→ RECORDS TO PROCESS:
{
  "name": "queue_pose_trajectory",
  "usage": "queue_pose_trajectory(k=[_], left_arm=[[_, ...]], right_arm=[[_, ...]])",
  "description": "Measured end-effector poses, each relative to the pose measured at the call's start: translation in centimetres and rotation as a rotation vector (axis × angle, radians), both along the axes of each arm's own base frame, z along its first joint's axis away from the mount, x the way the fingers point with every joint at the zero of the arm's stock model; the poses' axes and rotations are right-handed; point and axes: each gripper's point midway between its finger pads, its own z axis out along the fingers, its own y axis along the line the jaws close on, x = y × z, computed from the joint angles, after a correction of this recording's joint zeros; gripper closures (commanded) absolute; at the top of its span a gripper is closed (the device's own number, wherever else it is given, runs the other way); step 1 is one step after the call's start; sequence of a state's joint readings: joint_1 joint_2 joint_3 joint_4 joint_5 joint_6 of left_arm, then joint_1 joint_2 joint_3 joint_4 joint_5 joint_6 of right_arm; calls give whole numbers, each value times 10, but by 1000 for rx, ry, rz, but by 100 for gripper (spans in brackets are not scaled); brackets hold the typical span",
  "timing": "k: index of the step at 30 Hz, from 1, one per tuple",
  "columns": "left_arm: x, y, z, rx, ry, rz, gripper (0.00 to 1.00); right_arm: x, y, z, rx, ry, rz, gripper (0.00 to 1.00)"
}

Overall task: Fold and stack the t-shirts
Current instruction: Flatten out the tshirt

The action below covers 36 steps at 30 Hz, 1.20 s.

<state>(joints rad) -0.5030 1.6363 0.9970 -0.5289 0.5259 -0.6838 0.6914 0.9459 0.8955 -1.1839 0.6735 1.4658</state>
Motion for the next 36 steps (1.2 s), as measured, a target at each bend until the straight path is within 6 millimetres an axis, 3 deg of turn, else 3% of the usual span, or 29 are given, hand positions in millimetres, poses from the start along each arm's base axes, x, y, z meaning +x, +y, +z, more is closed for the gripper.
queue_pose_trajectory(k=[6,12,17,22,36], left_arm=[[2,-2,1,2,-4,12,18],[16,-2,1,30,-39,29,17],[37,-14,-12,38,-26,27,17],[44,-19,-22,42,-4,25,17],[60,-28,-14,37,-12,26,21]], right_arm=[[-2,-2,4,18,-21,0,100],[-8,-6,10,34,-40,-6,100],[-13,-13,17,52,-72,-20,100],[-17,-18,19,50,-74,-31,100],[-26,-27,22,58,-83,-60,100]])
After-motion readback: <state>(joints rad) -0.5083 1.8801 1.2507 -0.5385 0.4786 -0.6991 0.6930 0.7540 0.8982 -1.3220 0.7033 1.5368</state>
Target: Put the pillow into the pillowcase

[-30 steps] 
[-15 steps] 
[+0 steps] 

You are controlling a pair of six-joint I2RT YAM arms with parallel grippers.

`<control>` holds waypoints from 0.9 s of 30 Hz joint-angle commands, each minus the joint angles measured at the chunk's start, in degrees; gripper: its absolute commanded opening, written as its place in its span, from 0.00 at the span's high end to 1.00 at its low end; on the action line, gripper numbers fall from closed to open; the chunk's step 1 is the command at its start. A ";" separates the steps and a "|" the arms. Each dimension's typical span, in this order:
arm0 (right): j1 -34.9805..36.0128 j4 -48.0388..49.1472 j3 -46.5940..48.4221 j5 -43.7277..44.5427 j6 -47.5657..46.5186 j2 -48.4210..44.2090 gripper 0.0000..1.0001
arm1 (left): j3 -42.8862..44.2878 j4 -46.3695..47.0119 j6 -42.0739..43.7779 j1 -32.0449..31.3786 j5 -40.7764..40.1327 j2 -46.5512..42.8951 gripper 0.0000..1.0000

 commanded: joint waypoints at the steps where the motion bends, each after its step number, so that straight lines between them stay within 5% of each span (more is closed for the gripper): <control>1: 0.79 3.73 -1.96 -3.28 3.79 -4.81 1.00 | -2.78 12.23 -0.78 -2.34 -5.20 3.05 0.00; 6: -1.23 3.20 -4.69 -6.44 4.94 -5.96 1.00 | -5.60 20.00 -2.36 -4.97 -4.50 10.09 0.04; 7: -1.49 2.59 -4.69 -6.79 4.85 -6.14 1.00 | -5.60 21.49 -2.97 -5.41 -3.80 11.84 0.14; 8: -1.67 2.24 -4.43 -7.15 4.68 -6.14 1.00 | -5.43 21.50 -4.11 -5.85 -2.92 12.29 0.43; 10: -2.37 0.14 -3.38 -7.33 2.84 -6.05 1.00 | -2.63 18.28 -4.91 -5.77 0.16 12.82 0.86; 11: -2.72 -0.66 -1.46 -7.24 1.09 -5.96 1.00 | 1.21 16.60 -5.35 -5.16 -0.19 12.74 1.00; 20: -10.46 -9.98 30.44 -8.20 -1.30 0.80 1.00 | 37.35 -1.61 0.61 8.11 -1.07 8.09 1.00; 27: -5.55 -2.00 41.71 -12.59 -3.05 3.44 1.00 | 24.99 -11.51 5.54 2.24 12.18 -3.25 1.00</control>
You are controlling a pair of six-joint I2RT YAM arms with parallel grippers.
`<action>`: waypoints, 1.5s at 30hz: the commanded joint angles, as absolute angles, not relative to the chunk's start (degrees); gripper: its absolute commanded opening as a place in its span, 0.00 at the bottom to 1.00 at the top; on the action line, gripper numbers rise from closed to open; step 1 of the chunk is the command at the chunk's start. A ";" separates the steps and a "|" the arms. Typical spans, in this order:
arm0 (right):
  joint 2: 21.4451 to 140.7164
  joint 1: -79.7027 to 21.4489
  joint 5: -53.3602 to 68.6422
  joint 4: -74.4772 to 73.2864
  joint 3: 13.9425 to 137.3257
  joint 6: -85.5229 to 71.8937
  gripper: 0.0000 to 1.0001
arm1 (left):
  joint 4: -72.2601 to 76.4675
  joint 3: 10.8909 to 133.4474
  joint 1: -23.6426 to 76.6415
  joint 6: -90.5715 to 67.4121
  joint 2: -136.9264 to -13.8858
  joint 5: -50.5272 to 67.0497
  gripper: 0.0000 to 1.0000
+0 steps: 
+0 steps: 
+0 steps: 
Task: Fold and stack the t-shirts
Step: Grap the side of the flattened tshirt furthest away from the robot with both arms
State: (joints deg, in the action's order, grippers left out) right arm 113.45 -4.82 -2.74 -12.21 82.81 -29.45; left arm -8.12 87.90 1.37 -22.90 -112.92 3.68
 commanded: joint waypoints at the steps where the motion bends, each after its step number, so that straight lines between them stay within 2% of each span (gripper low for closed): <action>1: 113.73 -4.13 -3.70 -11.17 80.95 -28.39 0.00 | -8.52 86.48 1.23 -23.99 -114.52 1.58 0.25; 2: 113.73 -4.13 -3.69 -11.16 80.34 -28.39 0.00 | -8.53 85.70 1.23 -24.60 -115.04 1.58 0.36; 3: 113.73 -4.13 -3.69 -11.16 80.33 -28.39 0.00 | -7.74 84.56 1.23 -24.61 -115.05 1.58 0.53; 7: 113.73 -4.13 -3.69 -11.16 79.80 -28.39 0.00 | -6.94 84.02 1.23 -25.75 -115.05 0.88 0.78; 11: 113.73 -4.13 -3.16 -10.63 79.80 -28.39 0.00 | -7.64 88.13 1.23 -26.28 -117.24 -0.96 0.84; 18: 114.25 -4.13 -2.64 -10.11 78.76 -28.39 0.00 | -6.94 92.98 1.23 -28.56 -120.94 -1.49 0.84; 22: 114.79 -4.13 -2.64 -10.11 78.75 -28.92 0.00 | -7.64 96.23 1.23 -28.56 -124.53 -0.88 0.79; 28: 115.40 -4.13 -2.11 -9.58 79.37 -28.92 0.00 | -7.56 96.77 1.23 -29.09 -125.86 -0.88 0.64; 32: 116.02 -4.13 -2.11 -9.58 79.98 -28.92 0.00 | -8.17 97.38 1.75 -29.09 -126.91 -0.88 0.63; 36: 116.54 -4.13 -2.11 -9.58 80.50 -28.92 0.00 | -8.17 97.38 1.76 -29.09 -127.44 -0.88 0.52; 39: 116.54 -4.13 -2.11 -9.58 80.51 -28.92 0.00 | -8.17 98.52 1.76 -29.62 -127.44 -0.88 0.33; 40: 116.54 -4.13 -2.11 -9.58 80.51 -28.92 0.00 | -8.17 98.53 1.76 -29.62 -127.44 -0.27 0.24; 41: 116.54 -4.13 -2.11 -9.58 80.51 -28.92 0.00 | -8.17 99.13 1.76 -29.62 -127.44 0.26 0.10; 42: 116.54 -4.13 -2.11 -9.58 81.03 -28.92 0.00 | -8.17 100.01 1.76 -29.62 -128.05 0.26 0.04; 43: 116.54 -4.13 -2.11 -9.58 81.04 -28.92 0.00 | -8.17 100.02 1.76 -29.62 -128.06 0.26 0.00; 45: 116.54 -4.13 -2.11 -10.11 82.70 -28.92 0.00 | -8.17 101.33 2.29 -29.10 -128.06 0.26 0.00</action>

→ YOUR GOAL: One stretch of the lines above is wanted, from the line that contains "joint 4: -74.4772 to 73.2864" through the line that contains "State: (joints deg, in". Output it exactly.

→ RESPONSE BELOW:
  joint 4: -74.4772 to 73.2864
  joint 3: 13.9425 to 137.3257
  joint 6: -85.5229 to 71.8937
  gripper: 0.0000 to 1.0001
arm1 (left):
  joint 4: -72.2601 to 76.4675
  joint 3: 10.8909 to 133.4474
  joint 1: -23.6426 to 76.6415
  joint 6: -90.5715 to 67.4121
  joint 2: -136.9264 to -13.8858
  joint 5: -50.5272 to 67.0497
  gripper: 0.0000 to 1.0000
+0 steps: 
+0 steps: 
+0 steps: 
Task: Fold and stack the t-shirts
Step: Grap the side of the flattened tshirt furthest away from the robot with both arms
State: (joints deg, in the action's order, grippers left out) right arm 113.45 -4.82 -2.74 -12.21 82.81 -29.45; left arm -8.12 87.90 1.37 -22.90 -112.92 3.68

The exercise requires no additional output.